This is a short tutorial on how to interact with the Soil Data Access (SDA) web-service using R. Queries are written using a dialect of SQL. On first glance SQL appears similar to the language used to write NASIS queries and reports, however, these are two distinct languages. Soil Data Access is a “window” into the spatial and tabular data associated with the current SSURGO snapshot. Queries can contain spatial and tabular filters. If you are new to SDA or SQL, have a look at this page. Here is a SSURGO-specific library of SQL code, organized by task.
Spatial queries can be included in SQL statements submitted to SDA as
long as the geometry has first been transformed to WGS84 geographic
coordinates and formatted as “well known
text” (WKT). The sf
and terra
packages
provide functionality for converting between coordinate systems.
Coordinate reference system definitions (a “CRS”) are typically provided
using EPSG codes. You can search for various CRS definitions in a
variety of formats using spatialreference.org/.
The soilDB
library for R provides a helper function
(SDA_query()
) for submitting queries to SDA, processing the
result, and reformatting the results into a rectangular table (a
data.frame
). Most of the work required to use the
SDA_query()
function will be writing SQL to describe the
columns you would like returned and how the data should be filtered and
possibly grouped. The SDA_spatialQuery()
function
simplifies the process of using spatial data (sf
,
spatVector
, or Spatial*
objects) to query map
unit polygons.
Follow along with the blocks of code below by copying / pasting into
a new R “script” document. Each block of command can be run by pasting
into the R console, or by “stepping through” lines of code by moving the
cursor to the top of a block (in the R script panel) and repeatedly
pressing ctrl + enter. Note that knittr:kable
is used to
create cleaner output in the tutorial and isn’t required while following
along.
If you are feeling adventurous, have a look at a draft tutorial on queries that return geometry from SDA. Additional tips on advanced spatial queries can be found here.
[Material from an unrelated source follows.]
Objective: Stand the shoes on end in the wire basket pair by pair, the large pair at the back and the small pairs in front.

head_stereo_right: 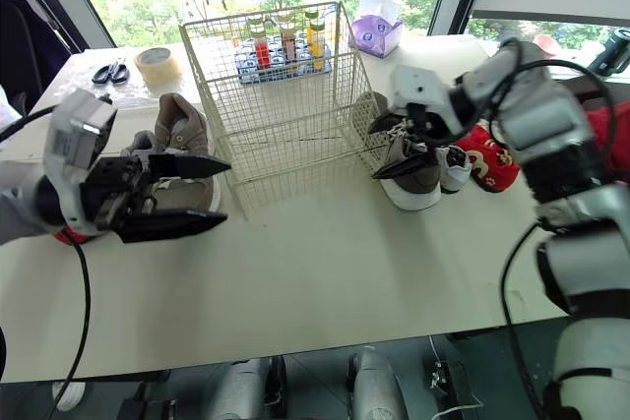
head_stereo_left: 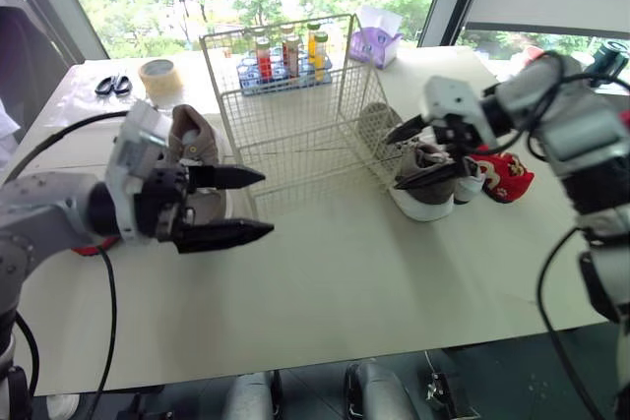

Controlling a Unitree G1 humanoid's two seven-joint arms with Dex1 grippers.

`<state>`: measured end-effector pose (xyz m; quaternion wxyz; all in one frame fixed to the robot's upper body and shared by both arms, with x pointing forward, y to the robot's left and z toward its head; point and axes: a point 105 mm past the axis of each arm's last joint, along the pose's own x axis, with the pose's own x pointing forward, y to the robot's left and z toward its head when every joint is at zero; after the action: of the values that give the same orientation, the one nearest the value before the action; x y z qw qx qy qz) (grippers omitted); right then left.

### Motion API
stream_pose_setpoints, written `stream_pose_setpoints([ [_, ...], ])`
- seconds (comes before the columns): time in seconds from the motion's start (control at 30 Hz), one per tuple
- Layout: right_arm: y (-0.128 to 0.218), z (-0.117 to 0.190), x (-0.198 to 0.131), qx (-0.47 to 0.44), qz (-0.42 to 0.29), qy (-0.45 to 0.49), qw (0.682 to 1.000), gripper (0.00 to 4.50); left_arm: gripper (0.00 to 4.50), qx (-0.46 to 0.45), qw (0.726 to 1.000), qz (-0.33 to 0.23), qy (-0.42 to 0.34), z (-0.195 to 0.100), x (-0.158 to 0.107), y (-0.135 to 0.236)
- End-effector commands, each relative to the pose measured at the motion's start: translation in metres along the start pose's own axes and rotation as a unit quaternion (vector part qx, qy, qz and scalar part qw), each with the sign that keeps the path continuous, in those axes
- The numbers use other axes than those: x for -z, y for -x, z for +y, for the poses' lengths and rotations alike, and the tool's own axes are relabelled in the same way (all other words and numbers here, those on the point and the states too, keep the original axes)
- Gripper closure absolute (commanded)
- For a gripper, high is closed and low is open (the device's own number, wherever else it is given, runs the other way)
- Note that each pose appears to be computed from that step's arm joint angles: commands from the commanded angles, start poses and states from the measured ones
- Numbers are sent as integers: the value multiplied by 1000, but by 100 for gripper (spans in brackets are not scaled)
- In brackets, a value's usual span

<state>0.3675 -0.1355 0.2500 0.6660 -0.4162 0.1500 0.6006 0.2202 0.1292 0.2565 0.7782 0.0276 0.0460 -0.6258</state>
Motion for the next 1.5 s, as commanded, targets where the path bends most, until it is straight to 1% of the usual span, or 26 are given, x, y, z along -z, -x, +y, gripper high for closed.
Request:
stream_pose_setpoints([
  [0.03, -2, -10, -3, -4, 18, 29, 999, 0, 3, -9, 1000, -11, -10, -4, 0, -2],
  [0.1, -9, -12, 2, -16, 37, 35, 999, 0, 3, -14, 1000, -7, -9, -4, 6, -4],
  [0.2, -17, -9, 12, -39, 61, 33, 997, 77, 0, -23, 1000, -12, -8, -4, 8, -6],
  [0.33, -23, -7, 21, -53, 81, 31, 995, 267, 0, -34, 999, -14, -8, -3, 12, -6],
  [0.37, -24, -5, 23, -56, 83, 28, 995, 321, 0, -35, 999, -15, -8, -3, 13, -7],
  [0.4, -26, -5, 24, -57, 83, 25, 995, 364, 0, -36, 999, -17, -8, -3, 14, -8],
  [0.43, -27, -5, 25, -53, 83, 20, 995, 416, 0, -37, 999, -18, -7, -3, 15, -8],
  [0.47, -27, -7, 25, -44, 80, 15, 996, 434, 0, -39, 999, -18, -7, -3, 17, -9],
  [0.53, -27, -10, 23, -30, 68, 0, 997, 434, 0, -43, 999, -17, -7, -3, 20, -10],
  [0.63, -25, -17, 1, 23, 2, -51, 998, 434, 0, -45, 999, -17, -7, -1, 19, -12],
  [0.7, -24, -11, -14, 27, -35, -91, 995, 434, 0, -43, 999, -14, -8, 0, 19, -13],
  [0.73, -24, -6, -18, 25, -40, -97, 994, 434, 0, -41, 999, -11, -8, 0, 19, -13],
  [0.87, -33, 19, -26, 38, -38, -106, 993, 434, 0, -33, 999, -7, -9, 4, 17, -12],
  [0.97, -42, 35, -20, 50, -23, -103, 993, 434, 0, -27, 1000, -6, -12, 8, 16, -14],
  [1.13, -47, 49, -22, 56, -26, -123, 990, 434, 0, -17, 1000, -1, -14, 10, 17, -17],
  [1.23, -52, 54, -19, 62, -25, -137, 988, 434, 0, -8, 1000, -2, -15, 9, 16, -20],
  [1.3, -55, 52, -15, 75, -22, -153, 985, 434, 0, 0, 1000, 1, -14, 8, 17, -22],
  [1.5, -58, 42, -15, 100, -18, -144, 984, 434, 0, 2, 1000, 10, -10, 11, 19, -20],
])
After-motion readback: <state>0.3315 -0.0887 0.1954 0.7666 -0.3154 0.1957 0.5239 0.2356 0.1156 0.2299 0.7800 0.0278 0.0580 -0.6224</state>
SSURGO (1:24k soil survey) and STATSGO (1:250k soil survey) records are stored together in SDA. Therefore, it is critical that evey query to SDA include some kind of filter for selecting the appropriate records. Filtering strategies include:
legend.areasymbol != 'US'
in the WHERE clauseSDA_Get_Mukey_from_intersection_with_WktWgs84()
mukey
, cokey
, etc.Explicit exclusion of STATSGO records:
SELECT [...]
FROM legend
INNER JOIN mapunit mu ON mu.lkey = legend.lkey
INNER JOIN component co ON mu.mukey = co.mukey
WHERE legend.areasymbol != 'US' ;
Implicit exclusion of STATSGO records:
SELECT [...]
FROM legend
INNER JOIN mapunit mu ON mu.lkey = legend.lkey
INNER JOIN component co ON mu.mukey = co.mukey
WHERE legend.areasymbol = 'CA113' ;
Be sure to explicitly CAST()
integer columns when using
operators such as multiplication, division, etc.. or when values may be
very large. Queries that work with large sets of muacres
from the mapunit
table are one such case. Implicit casting
is accomplished via operations that include higher precision values
(e.g. include values to the right of the decimal point).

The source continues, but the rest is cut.